▸ **WORK REQUIRED**
Each line of the data below from the one holding "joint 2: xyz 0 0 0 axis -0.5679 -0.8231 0" to the one holding "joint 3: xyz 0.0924", inclusive, is to be reproduced exactly; no other line belongs in the answer.

▸ **SOURCE DATA**

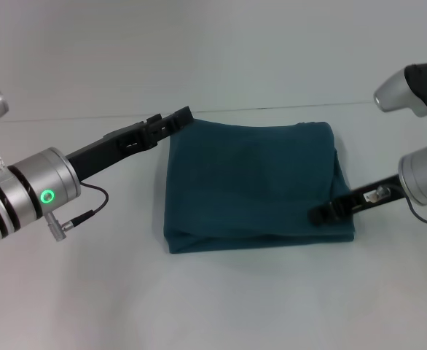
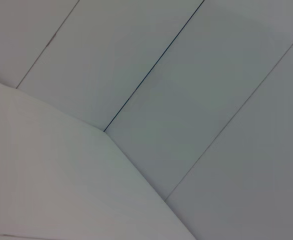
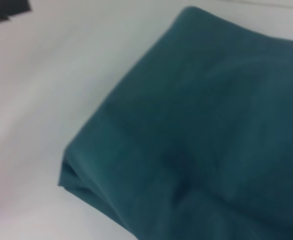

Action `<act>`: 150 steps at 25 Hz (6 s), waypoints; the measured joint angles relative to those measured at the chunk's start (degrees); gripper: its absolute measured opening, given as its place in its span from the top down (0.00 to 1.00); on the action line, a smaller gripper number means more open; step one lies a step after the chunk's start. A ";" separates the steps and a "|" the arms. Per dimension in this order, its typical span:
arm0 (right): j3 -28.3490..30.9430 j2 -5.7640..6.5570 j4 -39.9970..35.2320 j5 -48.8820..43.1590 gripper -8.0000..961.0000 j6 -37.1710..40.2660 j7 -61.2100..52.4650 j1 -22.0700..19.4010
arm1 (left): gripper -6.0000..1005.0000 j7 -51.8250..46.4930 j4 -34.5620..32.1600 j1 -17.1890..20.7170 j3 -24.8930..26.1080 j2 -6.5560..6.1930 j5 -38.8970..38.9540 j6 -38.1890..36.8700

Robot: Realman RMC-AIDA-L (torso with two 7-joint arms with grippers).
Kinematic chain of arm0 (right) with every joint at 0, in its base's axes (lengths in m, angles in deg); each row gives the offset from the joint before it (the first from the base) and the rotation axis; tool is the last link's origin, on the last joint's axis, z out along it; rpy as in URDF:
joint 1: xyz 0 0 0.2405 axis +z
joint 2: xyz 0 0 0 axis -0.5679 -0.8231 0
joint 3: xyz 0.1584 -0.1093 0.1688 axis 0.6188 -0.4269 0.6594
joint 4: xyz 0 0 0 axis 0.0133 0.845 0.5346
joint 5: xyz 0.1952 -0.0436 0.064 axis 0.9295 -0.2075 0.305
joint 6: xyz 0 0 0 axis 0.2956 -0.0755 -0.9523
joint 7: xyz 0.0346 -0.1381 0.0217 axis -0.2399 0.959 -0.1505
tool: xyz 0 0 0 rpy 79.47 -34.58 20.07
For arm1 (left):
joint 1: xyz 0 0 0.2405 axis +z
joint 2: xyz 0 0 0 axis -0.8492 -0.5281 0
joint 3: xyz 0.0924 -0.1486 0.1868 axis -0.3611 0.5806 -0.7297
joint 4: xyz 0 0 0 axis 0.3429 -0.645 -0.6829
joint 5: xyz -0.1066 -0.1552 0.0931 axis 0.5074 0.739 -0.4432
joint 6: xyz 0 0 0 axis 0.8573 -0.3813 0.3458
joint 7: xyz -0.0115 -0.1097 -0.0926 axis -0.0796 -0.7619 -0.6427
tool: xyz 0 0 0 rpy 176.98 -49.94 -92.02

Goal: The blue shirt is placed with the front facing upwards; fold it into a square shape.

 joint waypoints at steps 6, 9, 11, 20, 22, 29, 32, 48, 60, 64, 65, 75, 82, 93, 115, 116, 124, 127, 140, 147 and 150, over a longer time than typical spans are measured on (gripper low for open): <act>-0.07 0.90 2.69 -0.66 0.95 -1.50 0.01 -0.66 | 0.21 0.03 -0.01 0.02 0.08 0.18 0.00 0.01; -0.07 0.92 3.47 -1.77 0.94 -2.50 0.03 -0.74 | 0.21 0.03 0.00 -0.03 0.09 0.25 0.00 0.01; -0.07 0.92 4.25 -1.95 0.94 -2.97 0.23 -0.75 | 0.21 0.04 0.00 -0.03 0.10 0.27 0.00 0.00; -0.14 0.92 6.20 -2.80 0.95 -4.06 0.49 -0.31 | 0.21 0.04 0.00 -0.01 0.73 0.38 0.00 0.02; 0.08 0.91 5.39 -2.18 0.94 -3.33 0.47 -0.29 | 0.21 0.04 0.00 -0.01 0.74 0.37 0.00 0.04; 1.24 1.29 -3.25 3.30 0.94 -1.38 -0.64 -0.92 | 0.21 0.10 0.55 0.24 0.71 0.35 0.00 0.04; 2.01 1.90 -2.19 3.50 0.94 -4.42 -0.54 0.43 | 0.21 0.11 0.62 0.25 0.70 0.37 0.00 0.00; 1.45 2.56 12.66 3.65 0.94 -24.04 3.80 6.00 | 0.21 0.72 0.61 -0.18 1.40 0.70 0.00 0.03; 1.30 2.20 18.62 3.53 0.94 -32.91 6.47 6.65 | 0.20 1.53 0.61 -0.12 1.42 0.71 0.00 -0.06; 1.16 2.16 19.57 3.59 0.94 -35.31 7.58 6.64 | 0.20 1.53 0.61 -0.18 1.40 0.77 0.00 -0.06; 1.16 2.13 19.75 3.62 0.94 -35.86 7.83 6.64 | 0.20 1.53 0.61 -0.20 1.41 0.78 0.00 -0.06; 1.17 1.60 21.80 4.00 0.94 -42.24 10.60 7.68 | 0.20 1.53 0.61 -0.19 1.41 0.89 0.00 -0.05; 1.05 -0.28 19.27 6.06 0.94 -36.78 12.40 8.15 | 0.21 1.60 0.61 -0.02 1.76 0.82 0.00 -0.05; -0.16 -0.68 21.15 6.39 0.94 -36.71 11.80 8.85 | 0.21 2.08 0.61 0.25 2.29 0.94 0.00 -0.05; -0.25 -0.44 26.47 6.14 0.94 -51.20 15.94 8.22 | 0.21 2.06 0.61 0.16 2.29 1.38 0.04 -0.88; -0.24 -0.48 26.48 6.28 0.94 -51.84 16.11 8.22 | 0.21 2.06 0.61 0.20 2.29 1.39 0.05 -0.92; -0.51 -0.74 23.69 11.71 0.94 -44.25 18.51 8.87 | 0.21 2.06 0.61 0.34 2.37 1.41 0.04 -0.92; -1.37 -0.87 23.56 13.01 0.94 -40.49 18.67 9.02 | 0.21 2.06 0.61 0.54 2.38 1.41 0.04 -0.93; -1.91 -0.87 26.18 12.83 0.94 -43.43 19.11 8.20 | 0.21 2.12 0.61 0.94 2.38 1.41 0.16 -0.94; -1.91 -0.75 27.03 12.71 0.94 -47.66 21.29 8.24 | 0.20 2.15 0.61 0.86 2.37 1.47 0.18 -0.94; -2.10 -0.70 27.13 12.70 0.94 -49.66 21.48 8.42 | 0.20 2.15 0.61 1.01 2.37 1.49 0.23 -0.93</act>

▸ **ANSWER SECTION**
joint 2: xyz 0 0 0 axis -0.5679 -0.8231 0
joint 3: xyz 0.1584 -0.1093 0.1688 axis 0.6188 -0.4269 0.6594
joint 4: xyz 0 0 0 axis 0.0133 0.845 0.5346
joint 5: xyz 0.1952 -0.0436 0.064 axis 0.9295 -0.2075 0.305
joint 6: xyz 0 0 0 axis 0.2956 -0.0755 -0.9523
joint 7: xyz 0.0346 -0.1381 0.0217 axis -0.2399 0.959 -0.1505
tool: xyz 0 0 0 rpy 79.47 -34.58 20.07
For arm1 (left):
joint 1: xyz 0 0 0.2405 axis +z
joint 2: xyz 0 0 0 axis -0.8492 -0.5281 0
joint 3: xyz 0.0924 -0.1486 0.1868 axis -0.3611 0.5806 -0.7297

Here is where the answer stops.